Image: Florida polling station
Voters cast their ballots for the Florida presidential primary, in Bonita Springs, Fla. on March 17, 2020.Elise Amendola / AP file

The White House has spent months waging a furious campaign against vote-by-mail systems -- even as Donald Trump and much of his team vote through the mail -- trying to convince Americans that the process is inherently untrustworthy. The president and his operation have offered no proof to substantiate the claims, because no such proof exists.

As part of the pitch, however, Team Trump has repeatedly insisted that it's perfectly comfortable with Americans casting absentee ballots through the mail. Is there a difference between postal balloting and absentee voting? Not really, but the White House has been eager -- by some measures, desperate -- to pretend otherwise.

That is, until yesterday.

"Whether you call it Vote by Mail or Absentee Voting, in Florida the election system is Safe and Secure, Tried and True," the president wrote on Twitter. He went to "encourage all" Florida voters "to request a Ballot [and] Vote by Mail!"

There's no great mystery as to what prompted the unexpected tweet. If Trump loses Florida, where mail-in voting is expected to be common in the fall, he loses the election. If Trump convinces his Florida supporters that postal balloting is an evil societal scourge, they may be less likely to cast ballots. Therefore, the president who's invested a ridiculous amount of time condemning voting by mail is suddenly encouraging his supporters to vote by mail.

Trump's tweet even conceded what the reality-based community has been saying for months: there are no meaningful differences between mail-in voting and absentee voting.

It wasn't long before reporters asked why he suddenly changed his message, but only for one state.

President Donald Trump said Tuesday that he had "total confidence" in Florida's ability to administer a vote-by-mail system in November, but he cast doubt on other states' ability to deliver reliable results. "Florida has got a great Republican governor, and it had a great Republican governor," Trump said when asked by a reporter to explain why his comfort with mail-in voting did not appear to extend to other states.

Putting aside whether Florida Gov. Ron DeSantis (R) is actually "great" at his job -- a dubious assertion, to be sure -- the president's argument seemed to be that voting by mail in the Sunshine State is fine because he likes those who've recently sat in the governor's office.

Trump added, "They're so well-run. Florida is a very well-run state: low taxes, low everything. They've done a great job, really a great job."

Among the most hilarious problems with this is that Florida is not an especially well-run state, especially when it comes to election administration. Indeed, the state has been home to some notorious election debacles.
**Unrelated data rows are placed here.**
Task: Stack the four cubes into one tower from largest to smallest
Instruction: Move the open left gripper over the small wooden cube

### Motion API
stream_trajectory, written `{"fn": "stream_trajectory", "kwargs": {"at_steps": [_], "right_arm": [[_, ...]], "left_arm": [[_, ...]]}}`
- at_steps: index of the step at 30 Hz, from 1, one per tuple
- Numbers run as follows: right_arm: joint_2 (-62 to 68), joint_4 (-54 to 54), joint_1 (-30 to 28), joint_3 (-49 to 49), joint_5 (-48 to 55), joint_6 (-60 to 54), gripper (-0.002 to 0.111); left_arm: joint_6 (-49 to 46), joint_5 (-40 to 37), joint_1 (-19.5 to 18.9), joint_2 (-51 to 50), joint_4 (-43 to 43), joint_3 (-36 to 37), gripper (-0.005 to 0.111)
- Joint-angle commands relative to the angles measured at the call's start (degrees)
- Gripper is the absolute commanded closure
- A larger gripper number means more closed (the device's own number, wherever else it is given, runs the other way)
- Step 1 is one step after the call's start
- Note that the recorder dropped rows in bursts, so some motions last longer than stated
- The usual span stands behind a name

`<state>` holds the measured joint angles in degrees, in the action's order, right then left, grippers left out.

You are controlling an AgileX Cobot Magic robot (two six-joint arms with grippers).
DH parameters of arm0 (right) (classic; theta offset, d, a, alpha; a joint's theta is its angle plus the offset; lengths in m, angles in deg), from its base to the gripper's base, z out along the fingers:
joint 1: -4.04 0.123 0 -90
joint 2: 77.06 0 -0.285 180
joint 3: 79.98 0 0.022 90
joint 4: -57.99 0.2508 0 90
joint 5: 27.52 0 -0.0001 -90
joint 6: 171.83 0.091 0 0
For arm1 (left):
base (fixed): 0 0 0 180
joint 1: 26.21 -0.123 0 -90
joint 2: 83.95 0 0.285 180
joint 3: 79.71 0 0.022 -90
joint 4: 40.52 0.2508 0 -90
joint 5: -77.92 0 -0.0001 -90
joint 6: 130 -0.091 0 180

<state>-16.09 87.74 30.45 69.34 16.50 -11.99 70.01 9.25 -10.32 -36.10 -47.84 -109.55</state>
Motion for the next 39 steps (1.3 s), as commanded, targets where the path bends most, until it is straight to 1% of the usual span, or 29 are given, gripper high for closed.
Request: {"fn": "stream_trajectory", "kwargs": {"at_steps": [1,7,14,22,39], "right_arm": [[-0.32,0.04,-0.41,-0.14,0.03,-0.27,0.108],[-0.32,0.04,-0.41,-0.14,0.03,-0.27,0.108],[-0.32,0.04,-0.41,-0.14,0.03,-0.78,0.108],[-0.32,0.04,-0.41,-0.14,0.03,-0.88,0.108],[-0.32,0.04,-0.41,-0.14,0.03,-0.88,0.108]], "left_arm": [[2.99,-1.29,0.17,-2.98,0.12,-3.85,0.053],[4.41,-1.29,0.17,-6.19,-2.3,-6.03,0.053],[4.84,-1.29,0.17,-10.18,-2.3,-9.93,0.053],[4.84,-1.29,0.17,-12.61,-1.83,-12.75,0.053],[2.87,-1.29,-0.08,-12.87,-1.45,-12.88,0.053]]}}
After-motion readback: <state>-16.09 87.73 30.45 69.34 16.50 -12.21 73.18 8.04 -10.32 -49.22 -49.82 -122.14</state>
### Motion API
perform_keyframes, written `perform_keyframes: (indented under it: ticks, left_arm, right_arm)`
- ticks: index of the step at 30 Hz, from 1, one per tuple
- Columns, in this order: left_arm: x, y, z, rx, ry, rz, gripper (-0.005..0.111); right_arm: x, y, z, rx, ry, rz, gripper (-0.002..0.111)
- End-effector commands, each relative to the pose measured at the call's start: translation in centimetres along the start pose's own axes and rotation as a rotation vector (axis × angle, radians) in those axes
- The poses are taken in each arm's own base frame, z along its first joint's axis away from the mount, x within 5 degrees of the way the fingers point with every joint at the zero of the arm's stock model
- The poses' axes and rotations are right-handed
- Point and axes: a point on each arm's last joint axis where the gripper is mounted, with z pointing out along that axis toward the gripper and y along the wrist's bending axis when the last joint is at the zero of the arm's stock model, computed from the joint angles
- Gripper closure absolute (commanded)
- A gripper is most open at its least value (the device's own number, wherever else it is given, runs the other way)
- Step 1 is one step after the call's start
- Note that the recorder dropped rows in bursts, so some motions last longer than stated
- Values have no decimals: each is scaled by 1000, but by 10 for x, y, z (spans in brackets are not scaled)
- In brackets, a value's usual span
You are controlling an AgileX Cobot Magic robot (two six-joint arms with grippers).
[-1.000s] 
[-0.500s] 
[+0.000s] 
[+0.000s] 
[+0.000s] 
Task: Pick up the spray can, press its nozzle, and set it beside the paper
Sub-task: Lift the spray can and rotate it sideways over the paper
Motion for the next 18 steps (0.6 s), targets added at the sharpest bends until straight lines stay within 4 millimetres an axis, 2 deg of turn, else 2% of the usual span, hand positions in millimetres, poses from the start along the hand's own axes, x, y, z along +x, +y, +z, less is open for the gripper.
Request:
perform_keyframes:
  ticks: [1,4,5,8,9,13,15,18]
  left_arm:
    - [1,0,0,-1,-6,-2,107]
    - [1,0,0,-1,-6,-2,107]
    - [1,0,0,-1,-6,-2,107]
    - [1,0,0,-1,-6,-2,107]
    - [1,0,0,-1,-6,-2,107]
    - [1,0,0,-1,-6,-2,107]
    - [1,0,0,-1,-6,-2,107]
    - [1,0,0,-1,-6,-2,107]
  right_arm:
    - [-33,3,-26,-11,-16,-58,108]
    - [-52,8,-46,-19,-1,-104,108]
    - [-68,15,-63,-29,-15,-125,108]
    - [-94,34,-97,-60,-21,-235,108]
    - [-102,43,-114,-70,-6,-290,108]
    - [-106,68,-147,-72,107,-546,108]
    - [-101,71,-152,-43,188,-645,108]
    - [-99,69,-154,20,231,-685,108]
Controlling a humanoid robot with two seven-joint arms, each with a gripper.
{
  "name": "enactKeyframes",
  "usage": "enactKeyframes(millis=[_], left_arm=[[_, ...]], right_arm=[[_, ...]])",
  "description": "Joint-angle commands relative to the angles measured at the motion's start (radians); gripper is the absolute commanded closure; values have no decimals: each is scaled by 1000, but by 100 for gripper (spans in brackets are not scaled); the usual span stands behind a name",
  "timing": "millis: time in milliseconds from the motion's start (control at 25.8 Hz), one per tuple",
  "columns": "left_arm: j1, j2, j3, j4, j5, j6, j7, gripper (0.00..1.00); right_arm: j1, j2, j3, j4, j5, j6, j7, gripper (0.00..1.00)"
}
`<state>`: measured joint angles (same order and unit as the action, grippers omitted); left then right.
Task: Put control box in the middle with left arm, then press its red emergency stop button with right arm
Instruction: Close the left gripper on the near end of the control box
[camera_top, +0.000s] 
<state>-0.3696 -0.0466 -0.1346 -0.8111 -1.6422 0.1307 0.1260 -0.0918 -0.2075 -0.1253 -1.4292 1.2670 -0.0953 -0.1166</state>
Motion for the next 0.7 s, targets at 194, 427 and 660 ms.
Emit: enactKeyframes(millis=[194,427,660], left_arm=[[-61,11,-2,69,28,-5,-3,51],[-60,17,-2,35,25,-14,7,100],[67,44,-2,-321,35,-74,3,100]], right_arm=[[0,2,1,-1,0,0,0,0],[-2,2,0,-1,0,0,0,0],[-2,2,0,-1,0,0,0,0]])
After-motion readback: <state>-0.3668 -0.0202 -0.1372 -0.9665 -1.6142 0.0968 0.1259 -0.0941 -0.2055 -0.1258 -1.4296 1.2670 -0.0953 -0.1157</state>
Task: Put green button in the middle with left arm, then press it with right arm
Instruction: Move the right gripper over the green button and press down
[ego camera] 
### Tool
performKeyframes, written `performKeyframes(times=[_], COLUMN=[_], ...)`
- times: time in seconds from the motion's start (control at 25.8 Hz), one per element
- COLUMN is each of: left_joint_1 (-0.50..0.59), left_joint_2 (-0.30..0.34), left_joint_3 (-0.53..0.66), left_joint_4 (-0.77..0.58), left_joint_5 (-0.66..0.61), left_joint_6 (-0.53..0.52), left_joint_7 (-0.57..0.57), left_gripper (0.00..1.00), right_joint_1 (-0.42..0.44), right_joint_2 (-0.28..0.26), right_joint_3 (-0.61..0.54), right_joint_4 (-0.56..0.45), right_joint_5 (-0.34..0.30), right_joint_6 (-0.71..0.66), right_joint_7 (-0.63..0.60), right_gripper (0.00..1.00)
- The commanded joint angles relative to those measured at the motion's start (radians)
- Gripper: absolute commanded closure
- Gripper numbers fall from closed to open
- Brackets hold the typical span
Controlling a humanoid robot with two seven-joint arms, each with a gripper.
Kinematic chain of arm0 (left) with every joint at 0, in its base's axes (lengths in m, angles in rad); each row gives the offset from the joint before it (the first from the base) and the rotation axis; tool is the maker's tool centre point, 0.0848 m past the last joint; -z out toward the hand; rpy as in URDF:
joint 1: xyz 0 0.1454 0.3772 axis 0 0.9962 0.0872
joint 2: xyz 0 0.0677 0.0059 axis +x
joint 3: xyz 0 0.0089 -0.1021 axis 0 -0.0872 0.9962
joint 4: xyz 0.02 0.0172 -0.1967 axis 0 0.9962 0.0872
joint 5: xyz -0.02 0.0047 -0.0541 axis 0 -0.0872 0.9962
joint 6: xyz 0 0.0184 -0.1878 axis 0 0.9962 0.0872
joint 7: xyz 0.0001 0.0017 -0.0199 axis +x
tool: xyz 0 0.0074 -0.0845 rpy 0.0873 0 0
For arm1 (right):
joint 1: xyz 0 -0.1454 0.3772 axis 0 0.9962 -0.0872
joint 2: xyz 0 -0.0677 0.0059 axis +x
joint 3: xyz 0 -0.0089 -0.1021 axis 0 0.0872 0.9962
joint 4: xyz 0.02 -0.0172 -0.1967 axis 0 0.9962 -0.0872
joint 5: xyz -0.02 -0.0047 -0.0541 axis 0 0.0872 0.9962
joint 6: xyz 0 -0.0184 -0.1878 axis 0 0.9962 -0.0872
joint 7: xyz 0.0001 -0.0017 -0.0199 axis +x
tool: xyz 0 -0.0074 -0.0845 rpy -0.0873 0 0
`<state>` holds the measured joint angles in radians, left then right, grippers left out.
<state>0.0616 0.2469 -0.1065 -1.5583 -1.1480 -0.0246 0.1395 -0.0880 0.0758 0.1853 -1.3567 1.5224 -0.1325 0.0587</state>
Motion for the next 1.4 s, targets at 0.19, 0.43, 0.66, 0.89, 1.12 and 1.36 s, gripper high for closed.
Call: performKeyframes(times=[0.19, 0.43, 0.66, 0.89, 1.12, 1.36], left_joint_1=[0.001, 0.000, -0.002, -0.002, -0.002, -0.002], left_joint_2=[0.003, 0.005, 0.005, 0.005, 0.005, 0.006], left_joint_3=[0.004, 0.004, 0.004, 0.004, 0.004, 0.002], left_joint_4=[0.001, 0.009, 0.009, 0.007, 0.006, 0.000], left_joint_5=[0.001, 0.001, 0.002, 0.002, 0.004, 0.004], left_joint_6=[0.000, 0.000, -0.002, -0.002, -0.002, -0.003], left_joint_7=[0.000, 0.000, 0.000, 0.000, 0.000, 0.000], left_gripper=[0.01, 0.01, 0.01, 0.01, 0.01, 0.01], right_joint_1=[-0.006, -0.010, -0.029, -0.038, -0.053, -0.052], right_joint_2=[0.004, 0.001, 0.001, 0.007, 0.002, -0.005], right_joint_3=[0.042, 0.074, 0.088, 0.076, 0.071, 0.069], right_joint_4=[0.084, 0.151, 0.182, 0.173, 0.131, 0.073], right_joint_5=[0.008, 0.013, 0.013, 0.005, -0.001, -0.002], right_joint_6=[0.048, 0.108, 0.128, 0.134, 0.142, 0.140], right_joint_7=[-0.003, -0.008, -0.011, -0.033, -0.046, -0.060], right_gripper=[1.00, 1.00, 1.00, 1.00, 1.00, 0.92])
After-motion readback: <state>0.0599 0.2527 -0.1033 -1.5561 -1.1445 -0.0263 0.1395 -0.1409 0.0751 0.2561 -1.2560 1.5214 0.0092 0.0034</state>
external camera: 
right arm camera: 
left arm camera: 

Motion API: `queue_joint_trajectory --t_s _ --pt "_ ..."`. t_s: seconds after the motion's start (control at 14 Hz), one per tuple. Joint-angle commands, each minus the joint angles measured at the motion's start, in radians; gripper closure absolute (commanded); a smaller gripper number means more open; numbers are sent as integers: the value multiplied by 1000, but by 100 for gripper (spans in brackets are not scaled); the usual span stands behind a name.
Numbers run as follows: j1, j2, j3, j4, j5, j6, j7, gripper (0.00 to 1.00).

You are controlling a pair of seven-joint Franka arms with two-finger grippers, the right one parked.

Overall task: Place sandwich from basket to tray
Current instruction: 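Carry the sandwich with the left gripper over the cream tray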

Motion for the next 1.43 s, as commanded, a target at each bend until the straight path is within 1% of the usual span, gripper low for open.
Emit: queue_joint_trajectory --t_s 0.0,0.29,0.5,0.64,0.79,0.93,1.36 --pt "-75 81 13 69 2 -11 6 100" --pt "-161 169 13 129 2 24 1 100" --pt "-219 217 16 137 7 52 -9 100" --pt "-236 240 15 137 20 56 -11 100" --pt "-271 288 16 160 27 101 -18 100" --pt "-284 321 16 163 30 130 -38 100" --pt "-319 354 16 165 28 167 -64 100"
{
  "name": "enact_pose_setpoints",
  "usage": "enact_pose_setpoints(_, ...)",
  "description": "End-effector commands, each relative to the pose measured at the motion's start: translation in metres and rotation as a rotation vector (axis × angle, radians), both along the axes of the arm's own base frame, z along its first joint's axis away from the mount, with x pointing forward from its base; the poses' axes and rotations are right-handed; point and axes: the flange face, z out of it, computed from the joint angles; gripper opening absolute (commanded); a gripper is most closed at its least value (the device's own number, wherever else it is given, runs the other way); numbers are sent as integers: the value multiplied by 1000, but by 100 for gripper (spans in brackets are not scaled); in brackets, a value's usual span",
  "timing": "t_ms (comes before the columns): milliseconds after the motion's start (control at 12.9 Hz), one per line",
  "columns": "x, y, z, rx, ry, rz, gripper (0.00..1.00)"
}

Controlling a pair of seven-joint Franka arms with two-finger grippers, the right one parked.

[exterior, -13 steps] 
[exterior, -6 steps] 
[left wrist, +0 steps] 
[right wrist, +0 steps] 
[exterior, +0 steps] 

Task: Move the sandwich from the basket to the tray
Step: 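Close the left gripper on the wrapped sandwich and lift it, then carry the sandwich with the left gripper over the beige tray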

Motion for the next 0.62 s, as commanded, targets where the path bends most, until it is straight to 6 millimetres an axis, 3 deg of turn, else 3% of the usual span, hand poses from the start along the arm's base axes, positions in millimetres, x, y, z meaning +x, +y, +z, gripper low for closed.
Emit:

Trump may not remember this, but as recently as one election cycle ago -- the 2018 midterms -- the president was convinced that Florida's election system was a mess. Just two days after the polls closed, Trump started alleging without proof that there was "fraud" and "big corruption" in the state's elections. A day later, he lied about the discovery of "miraculous" votes, and vowed to dispatch lawyers to "expose the fraud" that did not exist in reality.

The president abandoned his bogus claims after his allies prevailed in key statewide contests. An official investigation looked for systemic fraud in Florida's 2018 balloting, but it came up empty.

That wasn't surprising. Trump was simply peddling made-up nonsense -- not unlike his belief that mail-in voting is great, but only in states he likes.